What this task involves:
Go through the entries below and collect each line with the string "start" in it.

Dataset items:
- Opening Delimiter -

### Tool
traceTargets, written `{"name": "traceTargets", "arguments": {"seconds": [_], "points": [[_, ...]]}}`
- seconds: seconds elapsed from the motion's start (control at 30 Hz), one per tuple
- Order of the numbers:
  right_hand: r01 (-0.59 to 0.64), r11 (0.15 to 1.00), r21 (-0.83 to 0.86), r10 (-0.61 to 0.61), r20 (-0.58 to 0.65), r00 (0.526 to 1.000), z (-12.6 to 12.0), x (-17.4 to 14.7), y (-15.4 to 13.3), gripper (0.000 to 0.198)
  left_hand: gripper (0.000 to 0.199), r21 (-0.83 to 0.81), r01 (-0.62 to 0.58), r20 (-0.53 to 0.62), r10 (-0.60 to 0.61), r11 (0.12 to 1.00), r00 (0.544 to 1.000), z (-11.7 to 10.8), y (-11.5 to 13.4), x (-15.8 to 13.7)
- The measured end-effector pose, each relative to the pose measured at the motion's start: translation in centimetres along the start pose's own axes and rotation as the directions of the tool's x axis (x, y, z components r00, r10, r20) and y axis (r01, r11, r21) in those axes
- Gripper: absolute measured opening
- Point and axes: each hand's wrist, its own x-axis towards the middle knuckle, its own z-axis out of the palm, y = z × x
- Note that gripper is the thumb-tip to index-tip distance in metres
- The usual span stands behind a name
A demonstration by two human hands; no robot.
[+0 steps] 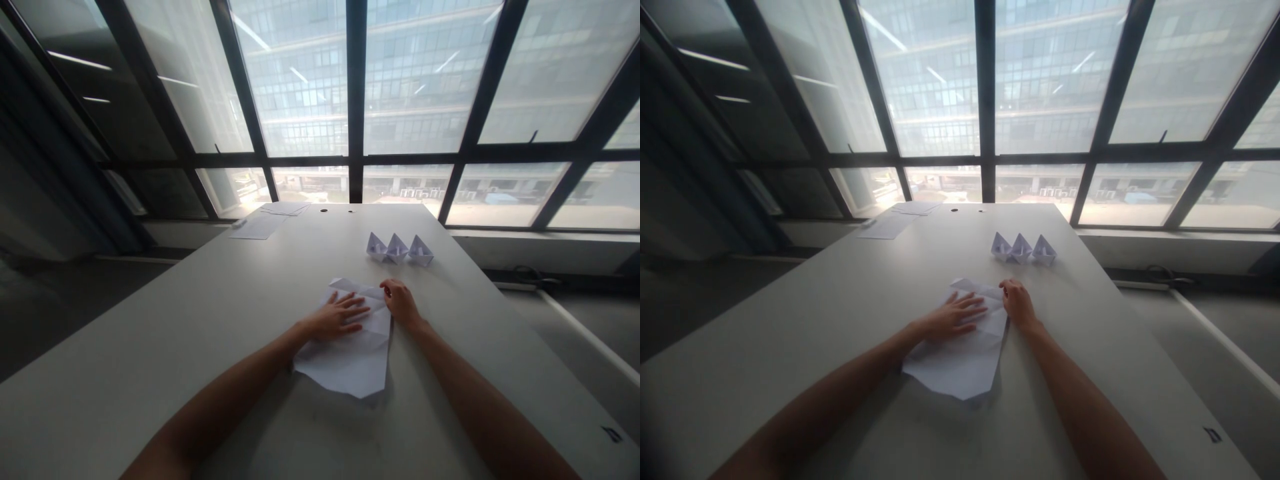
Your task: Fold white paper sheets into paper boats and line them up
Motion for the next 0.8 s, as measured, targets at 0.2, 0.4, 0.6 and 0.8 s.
{"name": "traceTargets", "arguments": {"seconds": [0.2, 0.4, 0.6, 0.8], "points": [[0.019, 0.995, 0.101, -0.018, -0.009, 1.000, 0.1, -0.1, 0.2, 0.024, 0.037, -0.073, 0.409, -0.445, -0.397, 0.910, 0.803, -0.2, -4.0, 0.9], [0.035, 0.979, 0.200, -0.030, -0.027, 0.999, 0.0, 0.0, -0.3, 0.022, 0.027, -0.087, 0.531, -0.374, -0.522, 0.843, 0.767, -0.6, -7.6, 0.2], [0.037, 0.970, 0.241, -0.028, -0.042, 0.999, -0.1, 0.0, 0.0, 0.021, 0.016, -0.107, 0.518, -0.355, -0.519, 0.849, 0.777, -0.5, -8.0, 0.5], [0.035, 0.989, 0.144, -0.040, 0.031, 0.999, 0.1, -0.2, 0.8, 0.024, 0.020, -0.100, 0.474, -0.423, -0.468, 0.875, 0.776, -0.7, -6.5, 1.1]]}}
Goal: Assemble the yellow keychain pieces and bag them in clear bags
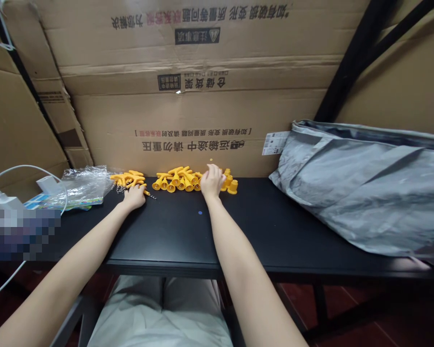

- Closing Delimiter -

Output of the task:
- seconds: seconds elapsed from the motion's start (control at 30 Hz), one per tuple
- The measured end-effector pose, each relative to the pose measured at the motion's start: translation in centimetres along the start pose's own axes and rotation as the directions of the tool's x axis (x, y, z components r00, r10, r20) and y axis (r01, r11, r21) in those axes

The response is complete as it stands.